Dataset excerpts:
####################

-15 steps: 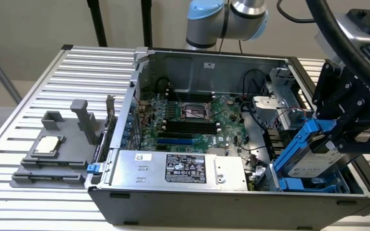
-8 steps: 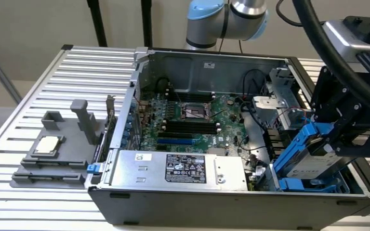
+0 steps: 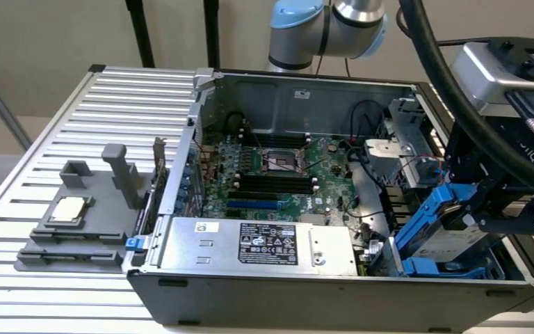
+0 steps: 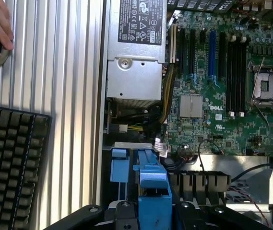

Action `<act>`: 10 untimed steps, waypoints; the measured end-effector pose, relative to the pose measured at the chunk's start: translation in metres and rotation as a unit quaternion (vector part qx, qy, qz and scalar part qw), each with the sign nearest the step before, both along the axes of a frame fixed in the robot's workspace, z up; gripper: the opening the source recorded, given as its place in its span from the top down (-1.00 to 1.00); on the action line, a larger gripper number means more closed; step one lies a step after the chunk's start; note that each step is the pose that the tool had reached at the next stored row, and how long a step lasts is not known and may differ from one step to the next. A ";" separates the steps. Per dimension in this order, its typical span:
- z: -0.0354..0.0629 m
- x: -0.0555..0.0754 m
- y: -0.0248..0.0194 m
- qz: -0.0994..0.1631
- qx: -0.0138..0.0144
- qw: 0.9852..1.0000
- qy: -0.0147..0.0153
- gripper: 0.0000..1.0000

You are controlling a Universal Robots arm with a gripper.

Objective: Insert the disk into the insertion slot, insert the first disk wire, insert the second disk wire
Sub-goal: 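Insert the disk into the insertion slot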

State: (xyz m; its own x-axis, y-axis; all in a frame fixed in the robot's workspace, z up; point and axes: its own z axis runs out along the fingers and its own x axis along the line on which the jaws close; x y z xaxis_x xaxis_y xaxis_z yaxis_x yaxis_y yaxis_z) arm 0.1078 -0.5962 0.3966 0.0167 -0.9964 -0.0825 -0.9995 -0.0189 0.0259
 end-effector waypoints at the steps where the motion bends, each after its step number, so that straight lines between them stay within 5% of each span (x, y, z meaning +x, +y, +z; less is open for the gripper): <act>1: -0.0011 0.000 -0.0001 0.000 0.000 1.000 0.000 0.35; 10: -0.0114 0.000 -0.0009 0.000 0.000 1.000 0.000 0.35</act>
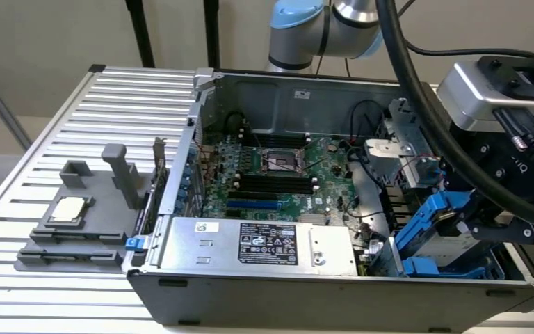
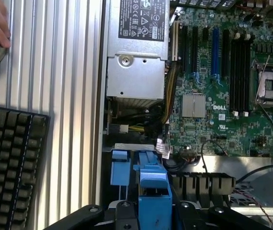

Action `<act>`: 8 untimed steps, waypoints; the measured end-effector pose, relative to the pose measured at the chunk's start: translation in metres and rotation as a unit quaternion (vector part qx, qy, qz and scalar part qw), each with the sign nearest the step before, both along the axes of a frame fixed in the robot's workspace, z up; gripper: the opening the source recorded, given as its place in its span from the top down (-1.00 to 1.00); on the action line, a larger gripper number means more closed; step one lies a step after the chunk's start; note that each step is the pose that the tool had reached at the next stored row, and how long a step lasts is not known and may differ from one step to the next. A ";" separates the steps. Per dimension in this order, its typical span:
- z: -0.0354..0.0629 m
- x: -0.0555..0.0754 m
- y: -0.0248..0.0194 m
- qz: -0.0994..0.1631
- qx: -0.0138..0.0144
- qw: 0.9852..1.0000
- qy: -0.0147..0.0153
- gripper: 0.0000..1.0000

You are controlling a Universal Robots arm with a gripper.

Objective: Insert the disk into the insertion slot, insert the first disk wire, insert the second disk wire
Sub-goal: 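Insert the disk into the insertion slot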

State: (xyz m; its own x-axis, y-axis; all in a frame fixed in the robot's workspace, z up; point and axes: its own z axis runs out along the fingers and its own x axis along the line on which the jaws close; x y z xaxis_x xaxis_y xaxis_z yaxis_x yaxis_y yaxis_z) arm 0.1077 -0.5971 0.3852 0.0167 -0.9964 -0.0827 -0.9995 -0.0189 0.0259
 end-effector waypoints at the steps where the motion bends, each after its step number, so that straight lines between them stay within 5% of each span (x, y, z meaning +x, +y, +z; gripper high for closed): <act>1: -0.0010 0.000 0.0000 0.000 0.000 1.000 0.000 0.35; 8: -0.0039 0.000 -0.0002 0.000 0.000 1.000 0.000 0.19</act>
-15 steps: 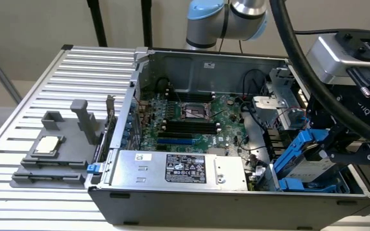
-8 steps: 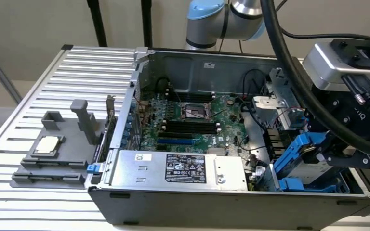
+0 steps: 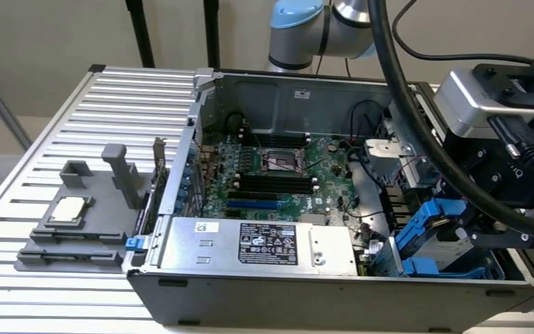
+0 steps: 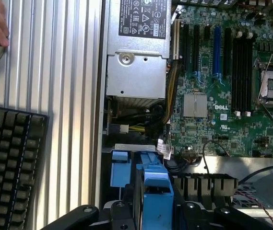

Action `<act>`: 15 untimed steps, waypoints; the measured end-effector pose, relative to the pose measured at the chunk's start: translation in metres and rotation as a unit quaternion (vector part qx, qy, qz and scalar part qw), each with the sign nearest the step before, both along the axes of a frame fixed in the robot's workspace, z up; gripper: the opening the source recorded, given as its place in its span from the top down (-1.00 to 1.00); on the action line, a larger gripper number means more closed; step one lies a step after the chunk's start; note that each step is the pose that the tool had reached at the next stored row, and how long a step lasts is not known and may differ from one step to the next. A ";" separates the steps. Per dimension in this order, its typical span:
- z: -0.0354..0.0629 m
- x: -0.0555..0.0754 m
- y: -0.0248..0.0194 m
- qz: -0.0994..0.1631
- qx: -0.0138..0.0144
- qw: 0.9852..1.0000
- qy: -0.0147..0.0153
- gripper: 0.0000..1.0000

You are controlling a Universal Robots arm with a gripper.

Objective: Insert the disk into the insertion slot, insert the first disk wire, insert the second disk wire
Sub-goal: 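Insert the disk into the insertion slot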

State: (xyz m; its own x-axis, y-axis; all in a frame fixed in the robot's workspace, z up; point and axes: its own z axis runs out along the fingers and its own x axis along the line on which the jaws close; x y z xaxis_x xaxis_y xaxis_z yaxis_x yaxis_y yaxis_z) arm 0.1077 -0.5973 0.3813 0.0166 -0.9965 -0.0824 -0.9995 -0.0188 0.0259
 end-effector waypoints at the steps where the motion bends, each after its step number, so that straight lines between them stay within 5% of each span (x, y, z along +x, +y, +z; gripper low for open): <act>1: -0.0001 0.000 0.0000 0.000 0.000 1.000 0.000 0.19; 8: 0.0006 0.000 0.0000 0.000 0.000 1.000 0.000 0.19; 15: 0.0131 0.000 0.0000 0.000 0.000 1.000 0.000 0.19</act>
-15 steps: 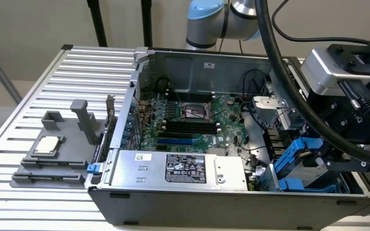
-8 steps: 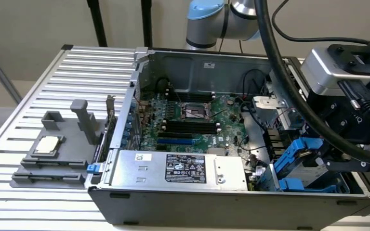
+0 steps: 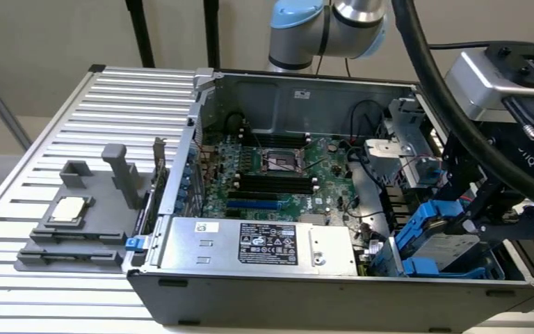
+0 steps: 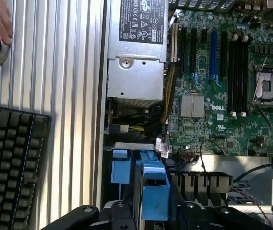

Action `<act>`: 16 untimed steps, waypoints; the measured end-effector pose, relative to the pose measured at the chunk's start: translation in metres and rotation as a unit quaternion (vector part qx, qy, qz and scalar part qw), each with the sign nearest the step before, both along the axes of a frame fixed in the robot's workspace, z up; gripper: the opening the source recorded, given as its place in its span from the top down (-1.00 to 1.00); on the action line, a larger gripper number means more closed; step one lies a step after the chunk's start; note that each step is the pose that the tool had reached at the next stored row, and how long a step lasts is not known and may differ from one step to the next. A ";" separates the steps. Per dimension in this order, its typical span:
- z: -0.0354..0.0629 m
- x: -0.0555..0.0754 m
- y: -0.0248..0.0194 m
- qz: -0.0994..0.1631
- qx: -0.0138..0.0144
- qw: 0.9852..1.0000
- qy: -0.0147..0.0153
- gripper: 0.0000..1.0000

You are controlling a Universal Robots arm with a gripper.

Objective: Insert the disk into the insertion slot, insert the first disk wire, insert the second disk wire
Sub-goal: 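Insert the disk into the insertion slot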

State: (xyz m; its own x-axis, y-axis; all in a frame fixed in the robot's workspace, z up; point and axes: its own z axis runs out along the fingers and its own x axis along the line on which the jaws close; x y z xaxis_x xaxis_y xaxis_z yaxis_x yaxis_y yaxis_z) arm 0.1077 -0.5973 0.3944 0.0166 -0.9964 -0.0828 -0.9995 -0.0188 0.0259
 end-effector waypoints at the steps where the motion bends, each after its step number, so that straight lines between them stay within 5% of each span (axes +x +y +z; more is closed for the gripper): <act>1: 0.0000 0.000 0.0000 0.000 0.000 1.000 0.000 0.19; 4: 0.0007 0.000 0.0000 0.000 0.000 1.000 0.000 0.19; 9: 0.0175 0.000 0.0000 0.000 0.000 1.000 0.000 0.19; 16: 0.0184 0.001 0.0001 0.000 0.000 1.000 0.000 0.19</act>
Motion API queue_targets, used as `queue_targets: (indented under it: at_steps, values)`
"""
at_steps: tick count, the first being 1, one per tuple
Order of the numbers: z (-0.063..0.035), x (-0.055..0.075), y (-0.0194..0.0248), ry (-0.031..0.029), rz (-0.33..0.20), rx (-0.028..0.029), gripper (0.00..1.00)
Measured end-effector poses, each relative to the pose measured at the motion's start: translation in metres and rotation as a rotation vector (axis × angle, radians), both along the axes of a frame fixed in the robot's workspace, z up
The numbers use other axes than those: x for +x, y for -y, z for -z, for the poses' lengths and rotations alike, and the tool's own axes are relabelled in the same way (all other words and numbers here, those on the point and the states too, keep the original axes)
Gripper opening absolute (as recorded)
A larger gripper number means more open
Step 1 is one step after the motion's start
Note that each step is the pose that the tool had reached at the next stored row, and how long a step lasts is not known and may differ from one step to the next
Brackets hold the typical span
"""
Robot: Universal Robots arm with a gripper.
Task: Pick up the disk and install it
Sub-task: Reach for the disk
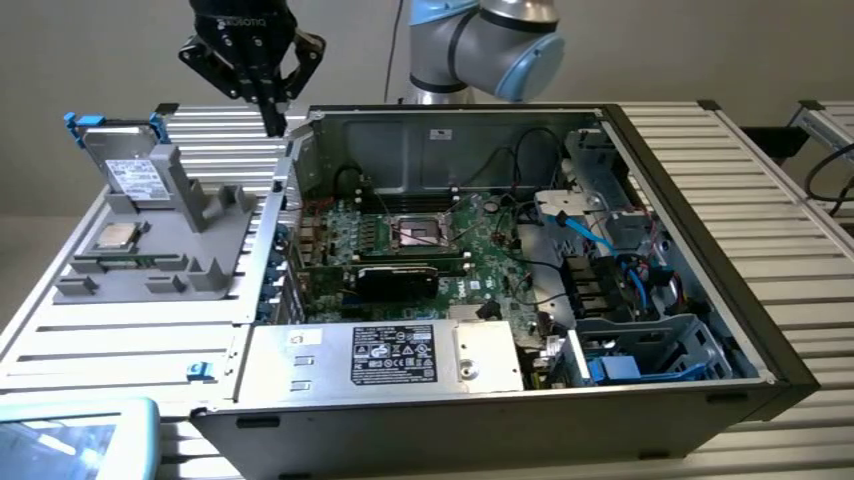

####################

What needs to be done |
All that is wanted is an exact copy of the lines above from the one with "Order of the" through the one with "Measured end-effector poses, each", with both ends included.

Solution to this exercise |
Order of the numbers: z (-0.063..0.035), x (-0.055..0.075), y (-0.0194..0.0248), ry (-0.031..0.029), rz (-0.33..0.20), rx (-0.028..0.029), gripper (0.00..1.00)
Measured end-effector poses, each relative to the pose measured at the motion's start: translation in metres and rotation as a rotation vector (axis × angle, radians), both along the axes of a frame fixed in the robot's workspace, z up

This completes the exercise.